Sign in to follow this  
TheChubu

Why XML is all the rage now?

Recommended Posts

Well, that's the question.

 

It seems like every tool promotes its support of some XML based format and everyone is supposed to go all like "omg xml! yay!" yet I can't quite fanthom why is such a big deal.

 

I don't particulary consider XML a "pretty" schema to write your configuration files. It uses so many symbols, and not in a particularly "easy to look at" way.

 

What do you think?

Share this post


Link to post
Share on other sites

There are so many existing tools and libraries for working with XML that you don't have to do much of your own implementation -- for most languages you can be writing or parsing XML files within a few minutes and only a few lines of code.

 

JSON or YAML are both becoming popular alternatives.

 

//EDIT: What SiCrane said -- XML was all the rage a couple of years back, and because of that there are loads of tools and libraries supporting it, but I'd agree with the feeling that JSON and YAML are now being preferred by most people.

Edited by jbadams

Share this post


Link to post
Share on other sites

I had to check the date of this post biggrin.png , thought it was necroed.

 

I'm sure the tools support XML mostly for legacy reasons.  Some people refuse to change, and there are people who still think XML is the best thing ever.

Edited by alnite

Share this post


Link to post
Share on other sites

Aww man.
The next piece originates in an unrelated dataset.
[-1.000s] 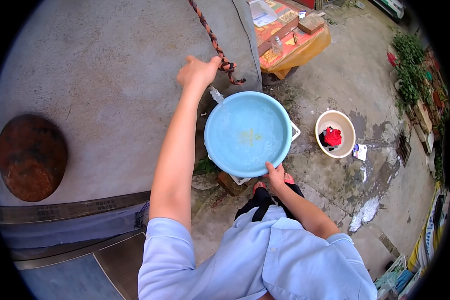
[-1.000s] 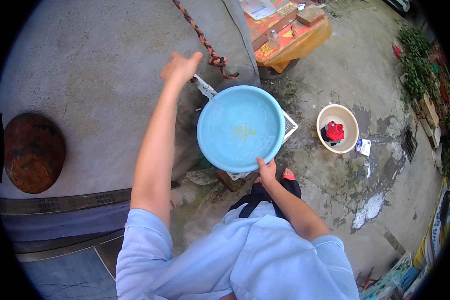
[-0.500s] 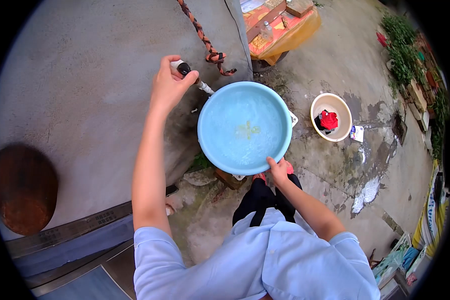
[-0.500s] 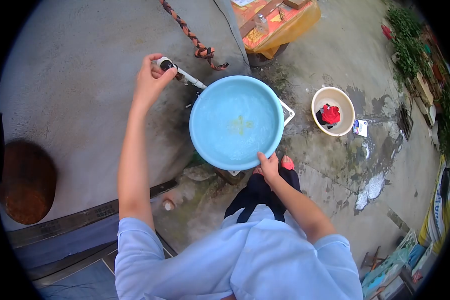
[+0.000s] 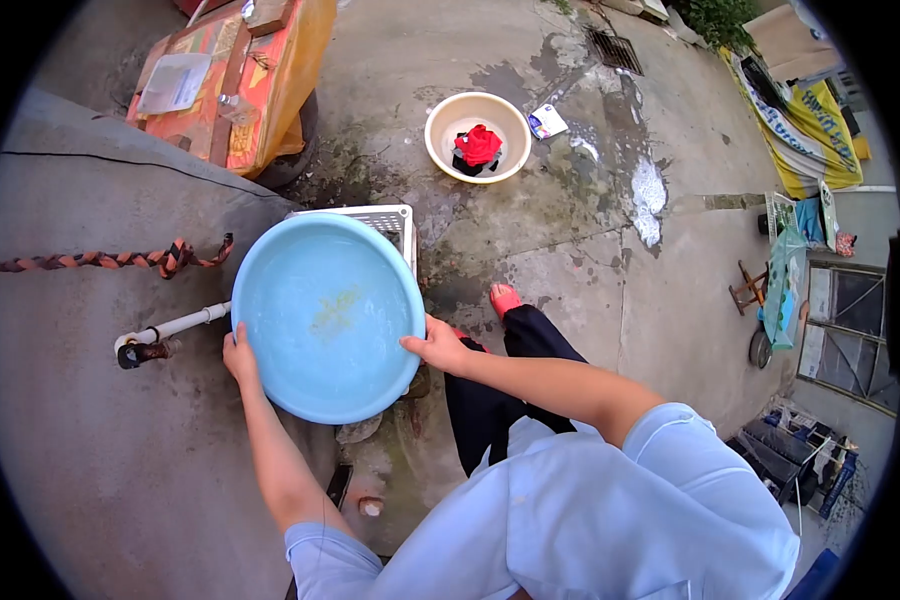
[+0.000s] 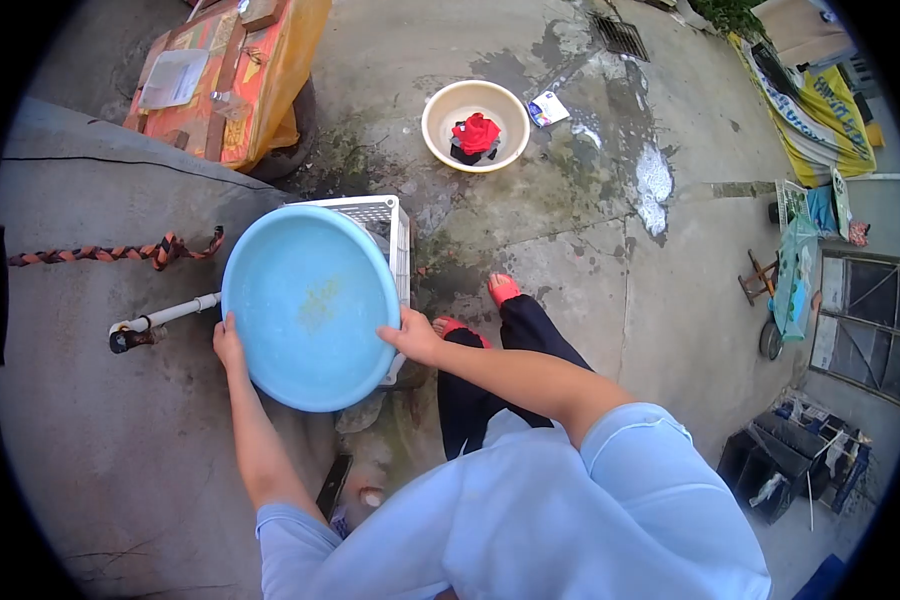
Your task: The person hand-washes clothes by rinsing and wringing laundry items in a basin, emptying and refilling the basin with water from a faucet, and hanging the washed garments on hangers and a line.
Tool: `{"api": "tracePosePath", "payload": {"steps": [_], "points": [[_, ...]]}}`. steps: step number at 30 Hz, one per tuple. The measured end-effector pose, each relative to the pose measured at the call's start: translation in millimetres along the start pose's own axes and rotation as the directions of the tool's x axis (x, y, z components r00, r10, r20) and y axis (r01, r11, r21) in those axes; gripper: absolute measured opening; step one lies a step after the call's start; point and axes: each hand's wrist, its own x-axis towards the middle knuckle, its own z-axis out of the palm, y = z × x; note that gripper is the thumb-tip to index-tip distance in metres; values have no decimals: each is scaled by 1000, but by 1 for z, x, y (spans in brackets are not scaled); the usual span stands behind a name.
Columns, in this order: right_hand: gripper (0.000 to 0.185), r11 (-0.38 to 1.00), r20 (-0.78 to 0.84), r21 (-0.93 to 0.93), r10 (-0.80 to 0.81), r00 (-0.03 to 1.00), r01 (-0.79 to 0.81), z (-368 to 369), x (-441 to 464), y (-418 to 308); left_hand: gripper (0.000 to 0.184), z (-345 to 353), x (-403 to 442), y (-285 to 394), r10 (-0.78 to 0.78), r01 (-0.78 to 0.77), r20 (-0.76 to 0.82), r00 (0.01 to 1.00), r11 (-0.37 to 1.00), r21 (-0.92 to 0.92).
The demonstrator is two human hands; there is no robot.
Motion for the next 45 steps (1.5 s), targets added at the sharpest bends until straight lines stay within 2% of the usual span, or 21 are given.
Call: {"api": "tracePosePath", "payload": {"steps": [2, 3, 4, 7, 10, 12, 13, 15, 19, 20, 22, 23, 24, 27, 30, 32, 35, 37, 42, 43, 45], "points": [[37, 992, -26, 55, -112, 993, 113, -1, 14, 35, 40, -1, -18, 19, 28, -21, -117, 993, 998, 62], [39, 994, -60, 34, -105, 993, 107, 1, 5, 21, 40, -2, -24, 23, 50, -30, -178, 983, 993, 113], [42, 996, -66, 23, -83, 994, 85, 0, 3, 13, 39, -4, -26, 23, 34, -18, -199, 979, 997, 81], [45, 991, -136, 125, -26, 990, 44, -7, 3, 6, 38, -14, -51, 51, 59, -32, -192, 980, 989, 141], [50, 998, -124, 55, 34, 992, -28, -35, 3, -22, 39, -4, -73, 81, 43, 8, -259, 965, 981, 192], [49, 991, -153, -92, 79, 985, -94, -63, -4, -34, 37, 11, -92, 107, 27, 7, -298, 954, 993, 114], [49, 992, -153, -80, 85, 985, -98, -78, -6, -38, 37, 19, -102, 122, 34, 4, -294, 955, 992, 126], [51, 995, -153, -88, 37, 988, -51, -110, -12, -48, 33, 35, -127, 162, -39, 17, -251, 967, 996, -88], [54, 991, -198, -109, 57, 979, -80, -183, -40, -85, 28, 83, -160, 217, -96, 58, -206, 974, 981, -184], [55, 992, -216, -101, 53, 975, -76, -206, -48, -94, 28, 101, -167, 229, -95, 57, -215, 972, 983, -175], [57, 994, -239, -78, 53, 970, -73, -251, -55, -101, 29, 140, -173, 253, -37, 6, -120, 992, 968, -251], [52, 998, -314, -51, 25, 949, -43, -273, -59, -101, 28, 163, -174, 262, 14, -39, -94, 995, 963, -266], [49, 1000, -393, -27, 2, 920, -14, -295, -62, -102, 28, 188, -176, 281, 20, -40, -81, 996, 966, -255], [48, 999, -495, 46, 11, 869, 14, -363, -67, -113, 25, 275, -186, 330, 32, -17, 38, 999, 935, -354], [50, 996, -534, 92, 30, 845, 23, -433, -62, -97, 25, 361, -187, 362, 112, -31, 159, 981, 898, -439], [44, 974, -552, 224, 106, 827, 24, -472, -54, -94, 26, 414, -185, 380, 164, -65, 229, 959, 920, -386], [42, 967, -593, 247, 105, 798, 56, -526, -33, -93, 27, 498, -183, 407, 199, -104, 253, 947, 933, -346], [40, 946, -641, 318, 170, 748, 57, -561, -17, -91, 27, 553, -176, 417, 259, -141, 297, 919, 920, -366], [43, 941, -664, 336, 261, 700, -32, -645, 36, -22, 28, 687, -164, 449, 369, -242, 371, 852, 907, -345], [42, 928, -699, 373, 296, 651, -21, -656, 47, -13, 29, 708, -162, 449, 404, -287, 395, 825, 902, -322], [41, 910, -744, 411, 364, 560, -46, -685, 73, 13, 29, 756, -164, 439, 354, -238, 422, 835, 923, -304]]}}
Well, in my defense, 2/3 of the tools you find have some sort of XML file for configurations/formats/serialization/etc (say, build tools, or formats like collada).

 

Its just that it looked so ugly to think "Oh, I see what problem this is solving!"

 

I'm glad its been phased out. I knew a bit about JSON but YAML looks much, much better.

Share this post


Link to post
Share on other sites

From a professional standpoint, a lot of businesses still use xml as their data markup language.  I think that carries over into the gaming industry as well simply because of the sheer number of objects that support it.

Share this post


Link to post
Share on other sites

YAML is taking off? I have yet to see anything use it. JSON though, yes, it seems that lately everybody and their dogs are using JSON now. Probably because we're in full HTML5 mode, and JSON data is valid javascript, so using it is a non-brainer as you don't even need a parser (I wonder if anybody understands the implications of loading data as code though).

 

Personally, I prefer INI files anyway (well, INI-like at least). Yeah, call me old-fashioned, but they're a lot easier to deal with. XML is good when you need tree-style nesting, but most of the time you don't, really (and even then, those using XML more often than not abuse it resulting in ridiculously complex formats for no real reason).

Share this post


Link to post
Share on other sites

Many of the tools that are using XML were likely written several years ago when XML was more popular and there were no standard alternatives. Rewriting their configuration to use an alternative format might seem like a waste of time that might be better spent of the tool's core.

Share this post


Link to post
Share on other sites

Yes, that does makes sense. I guess that in a few years we'll see more tools with current markup (or similar) languages.

 

Anyway, thanks for the answers! At least I know I'm not the only one who doesn't likes to look at XML :D

Edited by TheChubu

Share this post


Link to post
Share on other sites

I hold the firm belief that given time, the open-source world will achieve its ultimate goal of reducing every piece of software in the world down to operations on a key/value store (see the rise of plist, JSON, Lua, and NoSQL).

 

Then we can resurrect the INI file, and be done with it.

Share this post


Link to post
Share on other sites

XML is falling out of favor, but its still used in a lot of commercial software, particularly .net/java software, where ease of serialization make it very accessible. YAML and JSON are saner options for simpler structured data files, and are typically good enough for simpler use cases like configuration files. Importantly, both of those formats are a lot less verbose, and the support libraries are much smaller than for XML.

 

On the other hand, YAML and JSON are no substitute for XML is many applications, where more robust data formatting is needed, or where, you know... you're actually doing markup. There are a lot more tools available XML -- XSLT for one, XSL for another, and being able to verify the document structure with DTDs for a third.

 

XML is far from a bad technology, its just the sledgehammer everyone seems to use to hang pictures on their walls.

Share this post


Link to post
Share on other sites
I've been working with YAML lately and have come to the conclusion that it needs to die screaming. I have not found a single library (other than libyaml in C) which follows the spec correctly (I need a library for .Net - several are available but none of them work). The spec itself is incredibly difficult to read, making it hard to write your own library. YAML written out by existing tools is often incompatible with other tools (indicating that one or the other isn't following the spec).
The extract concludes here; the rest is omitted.